**Task brief**
Please give the records below again in full, exactly, with the images left out.

Supplied records section start

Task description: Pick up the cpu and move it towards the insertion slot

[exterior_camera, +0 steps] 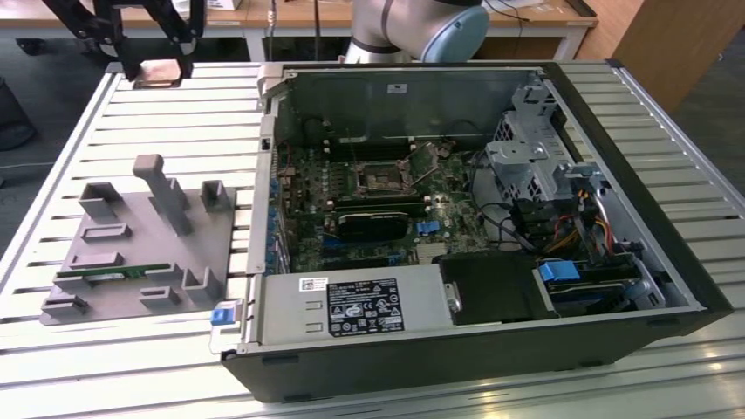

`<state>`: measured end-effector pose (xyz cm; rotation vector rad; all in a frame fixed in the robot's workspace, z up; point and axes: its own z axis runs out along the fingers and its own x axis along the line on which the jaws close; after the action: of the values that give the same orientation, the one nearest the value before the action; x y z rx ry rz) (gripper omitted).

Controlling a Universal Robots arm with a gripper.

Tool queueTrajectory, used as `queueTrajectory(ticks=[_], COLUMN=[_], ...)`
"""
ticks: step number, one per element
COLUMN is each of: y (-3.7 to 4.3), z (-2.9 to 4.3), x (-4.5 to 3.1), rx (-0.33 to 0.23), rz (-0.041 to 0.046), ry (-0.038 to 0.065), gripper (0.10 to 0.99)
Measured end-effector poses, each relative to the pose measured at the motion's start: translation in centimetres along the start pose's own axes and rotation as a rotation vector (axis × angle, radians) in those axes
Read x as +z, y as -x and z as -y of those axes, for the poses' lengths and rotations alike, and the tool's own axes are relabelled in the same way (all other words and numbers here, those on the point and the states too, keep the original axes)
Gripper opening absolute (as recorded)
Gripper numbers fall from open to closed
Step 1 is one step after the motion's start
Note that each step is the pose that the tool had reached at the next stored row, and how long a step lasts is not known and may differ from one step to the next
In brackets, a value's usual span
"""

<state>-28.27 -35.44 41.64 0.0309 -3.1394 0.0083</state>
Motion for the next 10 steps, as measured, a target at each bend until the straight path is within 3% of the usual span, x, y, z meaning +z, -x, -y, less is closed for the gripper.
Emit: queueTrajectory(ticks=[10], y=[0.69], z=[0.01], x=[0.0], rx=[0.0], rz=[0.0], ry=[0.0], gripper=[0.541])
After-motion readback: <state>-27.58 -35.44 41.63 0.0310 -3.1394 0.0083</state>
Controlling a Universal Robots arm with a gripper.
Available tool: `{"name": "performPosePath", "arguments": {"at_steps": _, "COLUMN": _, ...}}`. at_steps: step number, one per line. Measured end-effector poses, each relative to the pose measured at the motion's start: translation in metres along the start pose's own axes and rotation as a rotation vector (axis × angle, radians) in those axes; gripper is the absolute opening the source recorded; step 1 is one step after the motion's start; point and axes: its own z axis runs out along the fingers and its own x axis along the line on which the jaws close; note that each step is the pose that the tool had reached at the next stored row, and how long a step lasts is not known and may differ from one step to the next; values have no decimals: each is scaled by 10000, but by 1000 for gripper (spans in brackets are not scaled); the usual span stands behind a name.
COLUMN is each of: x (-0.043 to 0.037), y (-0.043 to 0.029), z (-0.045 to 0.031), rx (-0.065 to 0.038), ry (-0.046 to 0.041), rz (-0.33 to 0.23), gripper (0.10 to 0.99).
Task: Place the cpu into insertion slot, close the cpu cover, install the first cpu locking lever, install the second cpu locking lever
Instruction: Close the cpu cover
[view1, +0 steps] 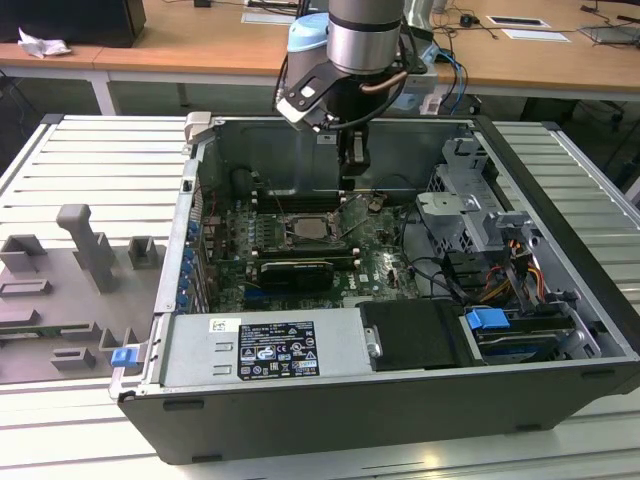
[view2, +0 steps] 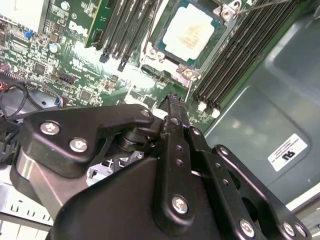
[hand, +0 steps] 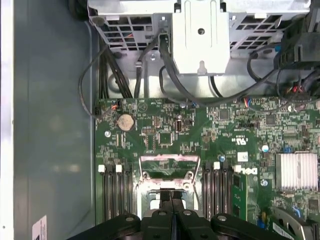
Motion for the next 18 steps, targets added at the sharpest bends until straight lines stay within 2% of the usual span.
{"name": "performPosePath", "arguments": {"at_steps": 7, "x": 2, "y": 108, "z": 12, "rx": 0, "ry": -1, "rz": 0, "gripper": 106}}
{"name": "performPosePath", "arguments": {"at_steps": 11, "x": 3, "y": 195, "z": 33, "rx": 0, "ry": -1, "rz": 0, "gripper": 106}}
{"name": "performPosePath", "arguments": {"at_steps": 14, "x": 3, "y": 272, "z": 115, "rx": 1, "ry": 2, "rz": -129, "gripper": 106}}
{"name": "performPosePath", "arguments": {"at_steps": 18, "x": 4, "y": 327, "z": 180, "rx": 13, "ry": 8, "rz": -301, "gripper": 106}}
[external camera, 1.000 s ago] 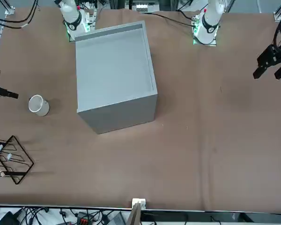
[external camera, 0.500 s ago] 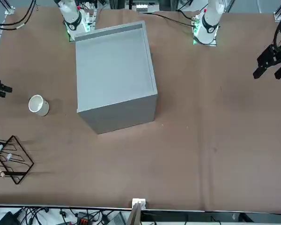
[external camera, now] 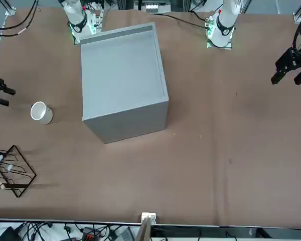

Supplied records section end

**Written answer**
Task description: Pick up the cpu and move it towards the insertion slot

[exterior_camera, +0 steps] 

`<state>`: measured end-effector pose (xyz cm; rotation vector rad; all in a frame fixed in the robot's workspace, z up; point and axes: its own z axis runs out along the fingers and its own x axis along the line on which the jaws close; after the action: of the values that give the same orientation, the one nearest the value before the action; x y z rx ry rz) (gripper omitted).

Controlling a Universal Robots arm with a gripper.

Tool queueTrajectory, used as `queueTrajectory(ticks=[_], COLUMN=[_], ...)`
"""
ticks: step number, one per element
COLUMN is each of: y (-3.7 to 4.3), z (-2.9 to 4.3), x (-4.5 to 3.1), rx (-0.33 to 0.23), rz (-0.041 to 0.046), ry (-0.038 to 0.065), gripper (0.10 to 0.99)
Measured end-effector poses, each relative to the pose measured at the motion's start: translation in centimetres along the start pose's own axes and rotation as a rotation vector (axis × angle, radians) in those axes
Read x as +z, y as -x and z as -y of those axes, for the poses' lengths and rotations alike, and the tool's own axes are relabelled in the same way (all other words and numbers here, those on the point and the states too, keep the original axes)
Gripper opening absolute (as recorded)
Gripper numbers fall from open to closed
Step 1 is one step after the motion's start
Note that each step is the pose that the tool had reached at the next stored row, and how long a step lasts is not known and may differ from one step to the next
In brackets, a value's usual span
"""

<state>-28.27 -35.44 41.64 0.0309 -3.1394 0.0083</state>
Motion for the next 10 steps, as measured, a target at each bend until the straight path is within 3% of the usual span, x, y, z meaning +z, -x, -y, less is closed for the gripper.
Emit: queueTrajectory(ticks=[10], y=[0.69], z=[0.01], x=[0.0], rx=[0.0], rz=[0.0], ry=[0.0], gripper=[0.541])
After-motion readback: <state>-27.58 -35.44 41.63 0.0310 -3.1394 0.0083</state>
Controlling a Universal Robots arm with a gripper.
Available tool: `{"name": "performPosePath", "arguments": {"at_steps": _, "COLUMN": _, ...}}`. at_steps: step number, one per line. Measured end-effector poses, each relative to the pose measured at the motion's start: translation in metres along the start pose's own axes and rotation as a rotation vector (axis × angle, radians) in those axes; gripper is the absolute opening the source recorded; step 1 is one step after the motion's start; point and axes: its own z axis runs out along the fingers and its own x axis along the line on which the jaws close; note that each step is the pose that the tool had reached at the next stored row, and how long a step lasts is not known and may differ from one step to the next; values have no decimals: each is scaled by 10000, but by 1000 for gripper (spans in brackets are not scaled); the usual span stands behind a name.
COLUMN is each of: x (-0.043 to 0.037), y (-0.043 to 0.029), z (-0.045 to 0.031), rx (-0.065 to 0.038), ry (-0.046 to 0.041), rz (-0.33 to 0.23), gripper (0.10 to 0.99).
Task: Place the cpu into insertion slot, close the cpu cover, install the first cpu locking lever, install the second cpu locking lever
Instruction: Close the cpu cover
[view1, +0 steps] 
[view2, +0 steps] 
[hand, +0 steps] 
Motion for the next 18 steps, targets added at the sharpest bends until straight lines stay within 2% of the usual span.
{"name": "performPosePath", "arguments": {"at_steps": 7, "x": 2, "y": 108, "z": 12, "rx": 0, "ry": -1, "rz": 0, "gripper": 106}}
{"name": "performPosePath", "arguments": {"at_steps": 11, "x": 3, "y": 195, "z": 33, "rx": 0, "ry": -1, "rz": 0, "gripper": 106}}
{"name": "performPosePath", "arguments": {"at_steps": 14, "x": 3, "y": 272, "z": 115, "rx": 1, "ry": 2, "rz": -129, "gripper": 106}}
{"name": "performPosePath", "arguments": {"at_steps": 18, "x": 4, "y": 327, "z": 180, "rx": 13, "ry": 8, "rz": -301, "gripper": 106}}
[external camera, 1.000 s ago] 
[external camera, 0.500 s ago] 
[external camera, now] 

Output is finished, and nothing else is required.